Keith Williams Architects was invited by the Kunstmuseum in Herning to take part in the high profile International competition to design the new Kunstenshus Herning, alongside CUBO Architects (Denmark), Snøhetta (Norway), 3X Nielsen (Denmark), Caruso St. John Architects and the eventual winner, Steven Holl Architects (USA).
The project, which the organisers described as an artistic lighthouse for central Jutland, comprised a new build 7,000m2 museum and arts centre, centred on temporary exhibition spaces and permanent galleries to house important works by Piero Manzoni, sculptor Ingvar Cronhammer and constructivist Paul Gadegaard among others.
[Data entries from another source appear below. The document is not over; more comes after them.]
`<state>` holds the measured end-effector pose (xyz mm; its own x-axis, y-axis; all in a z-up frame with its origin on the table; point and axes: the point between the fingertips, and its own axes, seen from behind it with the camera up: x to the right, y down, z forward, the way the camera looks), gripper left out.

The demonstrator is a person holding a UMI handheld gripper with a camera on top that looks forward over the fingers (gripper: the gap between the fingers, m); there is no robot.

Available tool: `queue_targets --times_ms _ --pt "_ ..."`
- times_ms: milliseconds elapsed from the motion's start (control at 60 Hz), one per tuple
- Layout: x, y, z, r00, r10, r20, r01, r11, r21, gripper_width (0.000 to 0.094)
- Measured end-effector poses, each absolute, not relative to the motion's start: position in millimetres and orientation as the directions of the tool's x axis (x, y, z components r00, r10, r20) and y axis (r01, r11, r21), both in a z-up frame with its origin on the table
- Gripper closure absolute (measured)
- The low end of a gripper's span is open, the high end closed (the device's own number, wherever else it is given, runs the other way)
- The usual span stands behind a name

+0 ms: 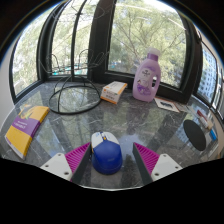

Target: Arrange mouse

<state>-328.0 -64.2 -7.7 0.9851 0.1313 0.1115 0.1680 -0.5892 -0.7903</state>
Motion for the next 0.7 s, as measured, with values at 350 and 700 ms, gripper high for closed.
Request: queue_targets --times_ms 350,700 --pt "-337 -50 -14 0.991 0.113 0.073 0.126 -0.596 -0.793 0.0505" --pt "-342 -30 106 0.976 0.216 -0.027 0.072 -0.442 -0.894 0.0589"
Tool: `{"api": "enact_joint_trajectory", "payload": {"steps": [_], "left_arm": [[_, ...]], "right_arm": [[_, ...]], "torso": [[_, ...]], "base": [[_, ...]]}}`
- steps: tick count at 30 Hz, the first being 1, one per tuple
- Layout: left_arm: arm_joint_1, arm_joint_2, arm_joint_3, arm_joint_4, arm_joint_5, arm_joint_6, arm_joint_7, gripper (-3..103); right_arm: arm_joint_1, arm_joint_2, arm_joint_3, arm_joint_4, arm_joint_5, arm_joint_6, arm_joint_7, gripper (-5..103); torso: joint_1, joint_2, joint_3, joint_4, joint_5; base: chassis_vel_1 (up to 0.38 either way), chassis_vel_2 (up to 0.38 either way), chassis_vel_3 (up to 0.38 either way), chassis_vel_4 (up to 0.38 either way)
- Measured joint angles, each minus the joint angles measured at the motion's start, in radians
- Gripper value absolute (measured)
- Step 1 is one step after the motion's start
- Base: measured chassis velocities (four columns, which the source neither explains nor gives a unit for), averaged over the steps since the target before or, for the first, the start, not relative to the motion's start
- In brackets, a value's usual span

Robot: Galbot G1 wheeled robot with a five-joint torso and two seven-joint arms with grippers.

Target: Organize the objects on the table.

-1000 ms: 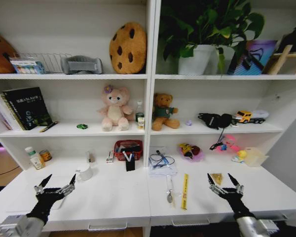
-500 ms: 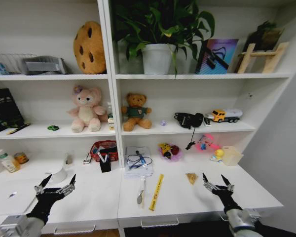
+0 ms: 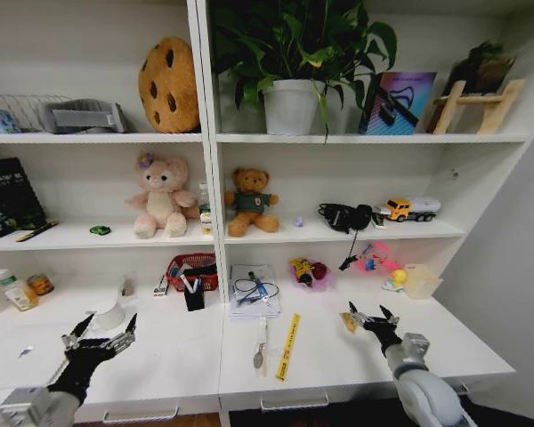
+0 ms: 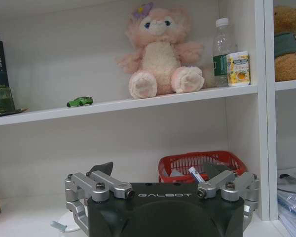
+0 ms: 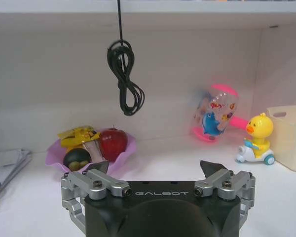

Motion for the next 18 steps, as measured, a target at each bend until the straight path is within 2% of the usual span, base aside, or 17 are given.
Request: {"api": "enact_joint_trajectory", "payload": {"steps": [1,3,7,13,14,17,18], "left_arm": [[0.0,0.0,0.0,0.0,0.0,0.0,0.0,100],[0.0,0.0,0.0,0.0,0.0,0.0,0.0,100],[0.0,0.0,0.0,0.0,0.0,0.0,0.0,100],[0.0,0.0,0.0,0.0,0.0,0.0,0.0,100],[0.0,0.0,0.0,0.0,0.0,0.0,0.0,100],[0.0,0.0,0.0,0.0,0.0,0.0,0.0,100],[0.0,0.0,0.0,0.0,0.0,0.0,0.0,100]], "right_arm": [[0.0,0.0,0.0,0.0,0.0,0.0,0.0,100],[0.027,-0.004,-0.021,-0.022,0.045,-0.055,0.026,100],[0.034,0.001,-0.039,-0.044,0.051,-0.067,0.028,102],[0.052,0.018,-0.061,-0.085,0.038,-0.069,0.022,97],[0.057,0.02,-0.064,-0.094,0.035,-0.069,0.021,93],[0.063,0.022,-0.068,-0.105,0.031,-0.068,0.019,90],[0.065,0.022,-0.071,-0.109,0.03,-0.067,0.019,84]], "torso": [[0.0,0.0,0.0,0.0,0.0],[0.0,0.0,0.0,-0.0001,-0.0003],[0.0,0.0,0.0,-0.0003,-0.0003],[0.0,0.0,0.0,-0.0002,-0.0002],[0.0,0.0,0.0,-0.0002,-0.0002],[0.0,0.0,0.0,-0.0002,-0.0002],[0.0,0.0,0.0,-0.0002,-0.0002]], "base": [[0.0,0.0,0.0,0.0],[0.0,0.0,0.0,0.0],[0.0,0.0,0.0,0.0],[0.0,0.0,0.0,0.0],[0.0,0.0,0.0,0.0],[0.0,0.0,0.0,0.0],[0.0,0.0,0.0,0.0]]}}
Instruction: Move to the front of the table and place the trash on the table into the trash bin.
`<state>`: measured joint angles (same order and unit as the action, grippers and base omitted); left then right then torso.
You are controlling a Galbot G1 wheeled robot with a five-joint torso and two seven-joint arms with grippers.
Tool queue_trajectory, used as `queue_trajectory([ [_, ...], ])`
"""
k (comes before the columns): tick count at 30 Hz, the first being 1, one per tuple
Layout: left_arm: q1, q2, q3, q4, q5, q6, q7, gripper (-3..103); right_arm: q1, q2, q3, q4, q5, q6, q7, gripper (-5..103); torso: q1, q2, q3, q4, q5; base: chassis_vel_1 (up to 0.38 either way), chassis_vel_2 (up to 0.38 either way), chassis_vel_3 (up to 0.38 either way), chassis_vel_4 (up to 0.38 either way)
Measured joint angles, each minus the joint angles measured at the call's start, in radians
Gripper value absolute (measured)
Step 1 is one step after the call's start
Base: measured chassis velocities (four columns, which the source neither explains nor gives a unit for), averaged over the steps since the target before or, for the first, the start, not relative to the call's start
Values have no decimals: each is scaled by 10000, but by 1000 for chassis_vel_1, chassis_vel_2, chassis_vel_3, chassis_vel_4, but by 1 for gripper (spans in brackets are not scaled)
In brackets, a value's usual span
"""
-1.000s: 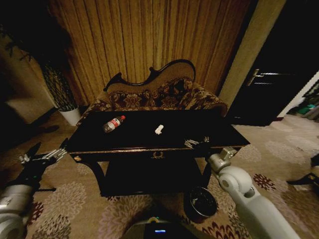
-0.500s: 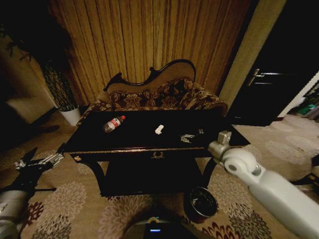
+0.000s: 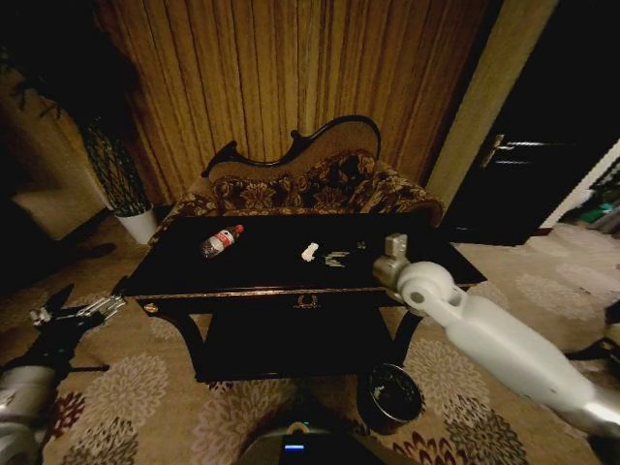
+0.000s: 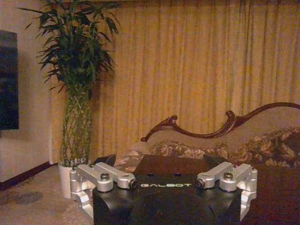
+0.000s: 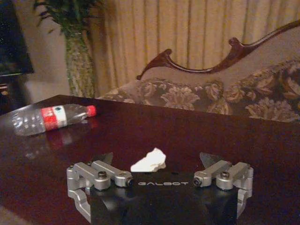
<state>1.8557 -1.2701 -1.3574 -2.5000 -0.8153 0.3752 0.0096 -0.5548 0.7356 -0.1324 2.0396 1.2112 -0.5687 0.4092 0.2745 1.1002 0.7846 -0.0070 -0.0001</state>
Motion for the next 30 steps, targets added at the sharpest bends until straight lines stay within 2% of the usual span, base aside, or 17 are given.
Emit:
queue_trajectory([
  [1, 43, -53, -70, 0, 8, 0, 9, 100, 232, 262, -215, -117, 73, -191, 269, 100, 0, 0, 0, -1, 1, 0, 0, 0, 0],
  [6, 115, -155, -245, 0, 24, -5, 61, 100, 798, 781, -778, -407, 176, -474, 608, 100, -1, 0, -1, -3, 0, 0, 0, 0, 0],
  [17, 182, -292, -492, 0, 14, -49, 158, 100, 1521, 1949, -1790, -1469, 102, -650, 1074, 100, 0, 0, -1, -1, 1, 0, 0, 0, 0],
  [24, 215, -382, -551, 0, 9, -109, 250, 100, 1687, 2255, -2002, -1955, -352, -661, 1096, 100, 0, 1, -1, -2, 1, 0, 0, 0, 0],
  [30, 228, -385, -613, 0, -20, -152, 304, 100, 1667, 2158, -1719, -1829, -411, -661, 1046, 100, 0, 0, 0, -3, 1, 0, 0, 0, 0],
])
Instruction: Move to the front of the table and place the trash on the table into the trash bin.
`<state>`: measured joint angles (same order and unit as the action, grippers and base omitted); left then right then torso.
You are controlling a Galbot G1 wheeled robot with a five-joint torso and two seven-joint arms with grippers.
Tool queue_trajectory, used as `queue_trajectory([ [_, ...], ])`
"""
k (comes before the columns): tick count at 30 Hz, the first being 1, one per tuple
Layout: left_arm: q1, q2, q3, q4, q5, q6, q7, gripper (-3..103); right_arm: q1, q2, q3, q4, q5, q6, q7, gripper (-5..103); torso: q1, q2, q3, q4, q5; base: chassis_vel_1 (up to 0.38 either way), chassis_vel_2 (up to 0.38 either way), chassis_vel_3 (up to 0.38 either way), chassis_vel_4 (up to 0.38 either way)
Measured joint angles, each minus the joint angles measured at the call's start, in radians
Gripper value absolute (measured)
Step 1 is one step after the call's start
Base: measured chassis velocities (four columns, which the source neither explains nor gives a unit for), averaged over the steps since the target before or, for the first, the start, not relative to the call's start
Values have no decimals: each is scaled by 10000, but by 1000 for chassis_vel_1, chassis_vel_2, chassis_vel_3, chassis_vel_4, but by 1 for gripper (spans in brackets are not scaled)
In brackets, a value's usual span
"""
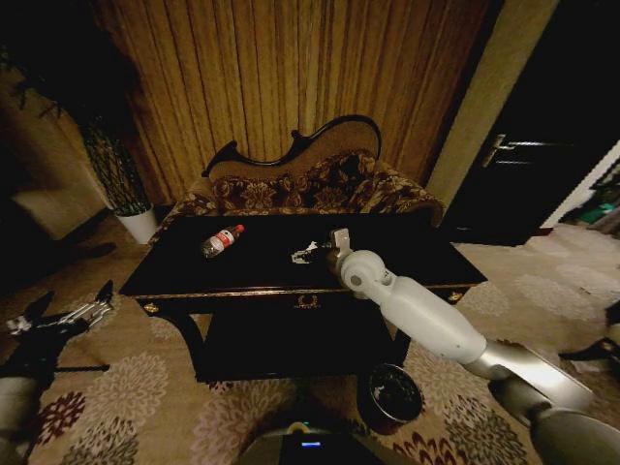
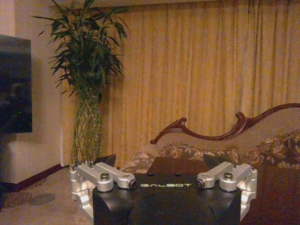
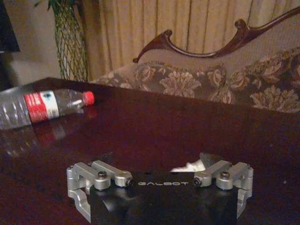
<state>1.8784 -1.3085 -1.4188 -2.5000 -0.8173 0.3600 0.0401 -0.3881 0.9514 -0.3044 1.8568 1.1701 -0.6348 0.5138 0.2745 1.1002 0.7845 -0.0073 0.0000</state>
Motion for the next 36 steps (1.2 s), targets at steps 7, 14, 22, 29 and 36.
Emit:
queue_trajectory([
  [7, 21, -59, 98, 1, 9, -31, 52, 100, -160, -365, 339, 324, 97, 6, -23, 100, -1, 1, -1, -1, 0, 0, 0, 0, 0],
  [14, 14, -78, 179, 1, 48, -85, 101, 100, -364, -407, 349, 104, -39, 15, -58, 100, -1, 1, 0, -1, 1, 0, 0, 0, 0],
  [22, 162, -138, -39, 0, 34, -266, 163, 100, -263, -17, 27, -261, -236, 23, -143, 100, 0, 1, 0, 1, 0, 0, 0, 0, 0],
  [29, 256, -208, -133, 0, 18, -391, 286, 100, -190, 203, -130, -591, -563, 22, -267, 100, -1, 0, 0, 1, 0, 0, 0, 0, 0],
  [36, 295, -90, -369, 0, -72, -444, 369, 100, -101, 204, -183, -709, -706, 32, -178, 80, -1, 1, 0, -1, -1, 0, 0, 0, 0],
])
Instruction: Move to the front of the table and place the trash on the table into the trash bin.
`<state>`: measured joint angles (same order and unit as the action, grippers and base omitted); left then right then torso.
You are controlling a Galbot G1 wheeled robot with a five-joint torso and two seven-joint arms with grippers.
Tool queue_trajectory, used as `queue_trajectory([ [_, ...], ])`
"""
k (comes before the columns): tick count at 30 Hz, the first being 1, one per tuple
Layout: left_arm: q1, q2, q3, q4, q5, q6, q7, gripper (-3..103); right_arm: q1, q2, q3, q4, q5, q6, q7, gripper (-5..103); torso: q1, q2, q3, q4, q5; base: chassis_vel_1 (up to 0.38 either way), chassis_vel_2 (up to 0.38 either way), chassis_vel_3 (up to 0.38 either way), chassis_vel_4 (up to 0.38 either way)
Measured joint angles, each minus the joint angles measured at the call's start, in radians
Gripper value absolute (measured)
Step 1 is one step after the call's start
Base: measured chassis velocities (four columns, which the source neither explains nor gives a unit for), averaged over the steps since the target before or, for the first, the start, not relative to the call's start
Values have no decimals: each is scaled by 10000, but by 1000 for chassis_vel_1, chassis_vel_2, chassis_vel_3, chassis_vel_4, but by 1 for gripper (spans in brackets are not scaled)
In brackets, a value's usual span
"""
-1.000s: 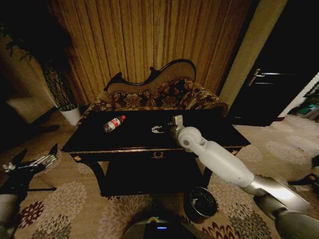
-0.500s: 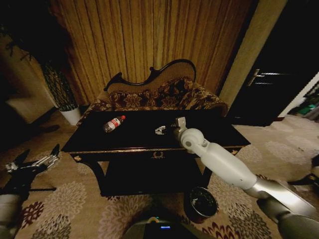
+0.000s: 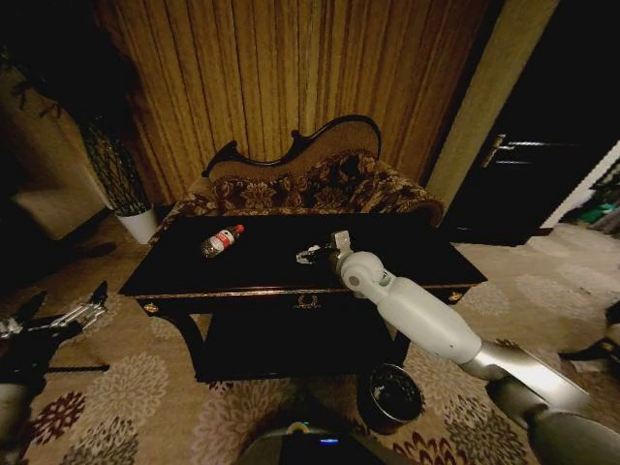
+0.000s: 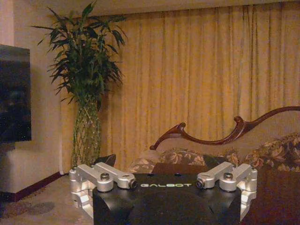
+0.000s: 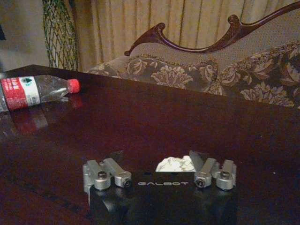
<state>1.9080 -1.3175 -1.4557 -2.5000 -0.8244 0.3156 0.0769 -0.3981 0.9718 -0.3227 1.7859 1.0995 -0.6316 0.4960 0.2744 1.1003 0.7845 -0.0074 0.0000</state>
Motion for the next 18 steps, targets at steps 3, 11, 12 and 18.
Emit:
queue_trajectory([
  [3, 39, -14, -6, 0, -1, -24, 27, 100, -18, -33, 52, 7, -39, 19, 9, 69, 0, 0, 0, 1, 0, 0, 0, 0, 0],
  [11, 57, -26, 18, 0, 1, -36, 118, 100, -145, -140, 133, 96, -152, 44, 15, 47, 0, 0, 0, 0, 0, 0, 0, 0, 0],
  [12, 51, -35, 30, 0, 4, -36, 142, 100, -179, -180, 159, 132, -172, 52, 15, 41, 0, 0, 0, 0, 0, 0, 0, 0, 0],
  [18, 54, -69, 54, 0, 21, -41, 215, 100, -260, -199, 207, 173, -183, 73, 9, 9, 0, 0, 0, 1, 0, 0, 0, 0, 0],
])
The project also provided a base for the Mid West Ensemble including a 150 seat recital hall and rehearsal spaces as well as public and administrative areas.
KWA’s organising concept envisaged a tension between the ordered neutrality of the displayed art spaces, and the moving dynamic of music.
Architecturally and programmatically this idea resulted in a formal schism between the two art forms which was manifested in the rectilinear grid of the main gallery spaces and the more complex skewed geometry of the concert hall.
The overarching formal composition of the project was ordered by the geometry of the nearby Carl Henning Pedersen & Else Alfelt Museum, and the split formed by the angled entrance to his (Carl Henning Pedersen) Wheel of Life mural.
These geometries connected the new Kunstenshus symbolically to the existing galleries and ordered the composition of the new elements.
The shimmering metal clad concert hall at first floor level appears to visitors to float in space, acting as both a sculptural symbol of the new Kunstens Hus and a portal to the new south facing public square beyond. It sits in deliberate contrast to the massive ground rooted nature of https://www.tagheuerwatches.to/ the brick and concrete architecture of the toplit gallery spaces. The third element, the glazed foyer connects the former two components.
The galleries, foyer and concert hall face south to a new public square and amphitheatre. The character of the temporary and permanent exhibition galleries is distinct and reflects the different nature of the art they would display, the two forms gradually melding at their confluence.